El Instituto Costarricense de Electricidad (ICE) instaló 3.000 paneles solares en hogares pobres y rurales que no cuentan con acceso a la electrificación.

Una de las estructuras está sobre la casa del indígena Mariano Martínez, de casi 60 años, quien vive y tiene un pequeño negocio de hospedaje en una de las 2.700 hectáreas del territorio indígena guaymí, en Osa.

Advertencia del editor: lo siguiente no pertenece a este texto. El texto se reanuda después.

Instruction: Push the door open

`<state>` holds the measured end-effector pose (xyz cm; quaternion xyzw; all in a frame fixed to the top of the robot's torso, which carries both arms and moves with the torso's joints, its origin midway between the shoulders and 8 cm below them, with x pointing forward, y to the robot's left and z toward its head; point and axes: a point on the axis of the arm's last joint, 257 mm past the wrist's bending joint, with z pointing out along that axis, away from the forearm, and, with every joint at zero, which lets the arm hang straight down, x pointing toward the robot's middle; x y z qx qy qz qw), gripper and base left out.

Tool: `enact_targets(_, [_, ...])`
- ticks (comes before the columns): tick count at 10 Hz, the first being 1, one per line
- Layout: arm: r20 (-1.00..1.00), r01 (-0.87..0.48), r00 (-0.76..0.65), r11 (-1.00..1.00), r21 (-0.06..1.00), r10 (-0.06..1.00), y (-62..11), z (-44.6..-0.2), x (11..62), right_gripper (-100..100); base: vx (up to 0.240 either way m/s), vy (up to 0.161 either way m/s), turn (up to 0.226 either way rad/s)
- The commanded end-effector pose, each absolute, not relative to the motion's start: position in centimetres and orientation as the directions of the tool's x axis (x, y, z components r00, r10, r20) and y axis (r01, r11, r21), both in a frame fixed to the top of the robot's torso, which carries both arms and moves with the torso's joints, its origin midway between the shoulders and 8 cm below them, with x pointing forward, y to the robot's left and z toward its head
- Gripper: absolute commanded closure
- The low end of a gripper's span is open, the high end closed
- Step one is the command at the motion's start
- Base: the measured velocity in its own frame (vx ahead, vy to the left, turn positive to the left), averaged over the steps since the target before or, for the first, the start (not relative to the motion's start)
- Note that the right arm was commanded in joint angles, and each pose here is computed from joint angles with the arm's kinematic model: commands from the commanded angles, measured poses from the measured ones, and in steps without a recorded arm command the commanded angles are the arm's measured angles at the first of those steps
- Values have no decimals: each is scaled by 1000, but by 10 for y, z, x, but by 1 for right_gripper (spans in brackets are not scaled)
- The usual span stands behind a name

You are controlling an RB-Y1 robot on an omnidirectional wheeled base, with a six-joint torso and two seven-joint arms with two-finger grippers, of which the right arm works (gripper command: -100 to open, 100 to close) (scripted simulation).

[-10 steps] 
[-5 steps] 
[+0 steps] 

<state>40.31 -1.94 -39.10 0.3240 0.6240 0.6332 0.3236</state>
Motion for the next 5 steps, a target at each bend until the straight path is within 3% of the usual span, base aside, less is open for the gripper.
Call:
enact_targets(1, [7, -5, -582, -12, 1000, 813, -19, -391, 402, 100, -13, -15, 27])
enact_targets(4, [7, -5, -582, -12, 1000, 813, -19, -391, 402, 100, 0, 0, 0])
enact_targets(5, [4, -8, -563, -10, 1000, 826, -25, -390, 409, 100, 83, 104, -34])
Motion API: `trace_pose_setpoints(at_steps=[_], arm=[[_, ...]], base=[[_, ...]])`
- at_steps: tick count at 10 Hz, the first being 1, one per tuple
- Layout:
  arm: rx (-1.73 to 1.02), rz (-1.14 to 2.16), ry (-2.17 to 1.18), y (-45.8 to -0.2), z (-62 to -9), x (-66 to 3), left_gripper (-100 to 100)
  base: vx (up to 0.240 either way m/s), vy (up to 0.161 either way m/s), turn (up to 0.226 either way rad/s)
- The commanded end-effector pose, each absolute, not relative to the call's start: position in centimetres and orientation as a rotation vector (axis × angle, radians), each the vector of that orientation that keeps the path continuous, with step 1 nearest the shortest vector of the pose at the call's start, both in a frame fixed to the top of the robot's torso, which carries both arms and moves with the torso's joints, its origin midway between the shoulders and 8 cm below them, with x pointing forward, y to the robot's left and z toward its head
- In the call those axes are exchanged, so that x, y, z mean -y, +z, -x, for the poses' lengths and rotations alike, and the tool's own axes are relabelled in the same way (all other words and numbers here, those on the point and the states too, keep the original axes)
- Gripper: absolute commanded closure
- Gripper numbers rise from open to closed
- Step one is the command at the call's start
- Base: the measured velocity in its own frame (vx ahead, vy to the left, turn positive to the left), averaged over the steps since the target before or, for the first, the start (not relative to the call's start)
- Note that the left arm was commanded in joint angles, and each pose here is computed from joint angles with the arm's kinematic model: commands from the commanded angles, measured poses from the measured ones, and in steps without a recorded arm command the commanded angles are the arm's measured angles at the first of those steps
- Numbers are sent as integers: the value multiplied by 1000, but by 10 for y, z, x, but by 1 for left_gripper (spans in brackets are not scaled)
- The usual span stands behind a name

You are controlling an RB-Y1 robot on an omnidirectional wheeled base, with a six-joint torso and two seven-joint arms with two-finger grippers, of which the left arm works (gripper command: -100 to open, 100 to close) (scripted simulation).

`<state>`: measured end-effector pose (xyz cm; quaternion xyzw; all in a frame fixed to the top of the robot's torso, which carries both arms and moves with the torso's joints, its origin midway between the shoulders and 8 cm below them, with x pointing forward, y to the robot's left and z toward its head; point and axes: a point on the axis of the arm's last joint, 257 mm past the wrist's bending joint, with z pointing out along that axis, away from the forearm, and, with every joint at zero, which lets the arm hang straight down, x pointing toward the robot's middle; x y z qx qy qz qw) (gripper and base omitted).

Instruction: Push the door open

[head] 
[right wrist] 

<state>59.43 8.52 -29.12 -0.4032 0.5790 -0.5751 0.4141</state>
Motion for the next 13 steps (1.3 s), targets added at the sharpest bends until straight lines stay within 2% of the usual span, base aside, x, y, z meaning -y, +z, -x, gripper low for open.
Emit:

Esa es su alternativa para obtener energía eléctrica y, al igual que los demás beneficiarios del proyecto, él debe pagar, cada mes, un arrendamiento simbólico de ¢1.000.

Este programa de beneficio social arrancó en 1998 y, desde entonces, ha llegado a 373 comunidades rurales. Además de viviendas, se cubrieron 355 escuelas y 149 albergues de áreas protegidas, Ebáis y puestos fronterizos de Seguridad Pública.

El cantón con mayor cobertura es Turrialba, con 633 módulos instalados. El 90% de paneles están instalados en el territorio indígena Chirripó.

Otros cantones beneficiados son, por ejemplo, Golfito, Buenos Aires, Dota, Matina, Sarapiquí y La Cruz.

El Instituto se comprometió, en el Plan Nacional de Desarrollo, a instalar 1.000 paneles adicionales entre el 2015 y el 2018. Con ello, se llegaría a la instalación total de 4.840 paneles.

El ICE ha invertido ¢4.000 millones en este programa, la mayoría gracias a financiamientos otorgados por el Banco Interamericano de Desarrollo (BID), el Programa de las Naciones Unidas para el Desarrollo (PNUD) y de los Países Bajos (Holanda).

“Este servicio es meramente social; lo que busca es mejorar la calidad de vida de los beneficiarios y de la población en general.

“Es impresionante la felicidad de la gente cuando se instalan los paneles, pese a que la energía es poca y apenas da para cuatro luminarias, un televisor y un radio y ahora, cada vez más, cargar un celular”, declaró Bernal Muñoz, coordinador del Área de Conservación de Energía del ICE.

Mantenimiento. Muñoz dijo que los ¢1.000 que pagan los usuarios cada mes permiten a la entidad dar mantenimiento a los sistemas.

Destacó que eso es simbólico e inferior a lo que estas familias (la mayoría por debajo de la línea de pobreza) gastarían, en promedio, para tener luz por otros medios, como candelas de parafina, canfín y baterías.

Los interesados en este servicio deben hacer la solicitud en la agencia del ICE más cercana, y serán atendidos según la lista de demanda pendiente.

A la hora de elegir, el ICE considera aspectos técnicos (como la pronta posibilidad de funcionamiento de una red eléctrica) y personales: se da prioridad a los adultos mayores, personas enfermas y niños.

La instalación de paneles no es nueva; el ICE inició el programa social hace 17 años, pero desde 1980 los había instalado en sus estaciones meteorológicas.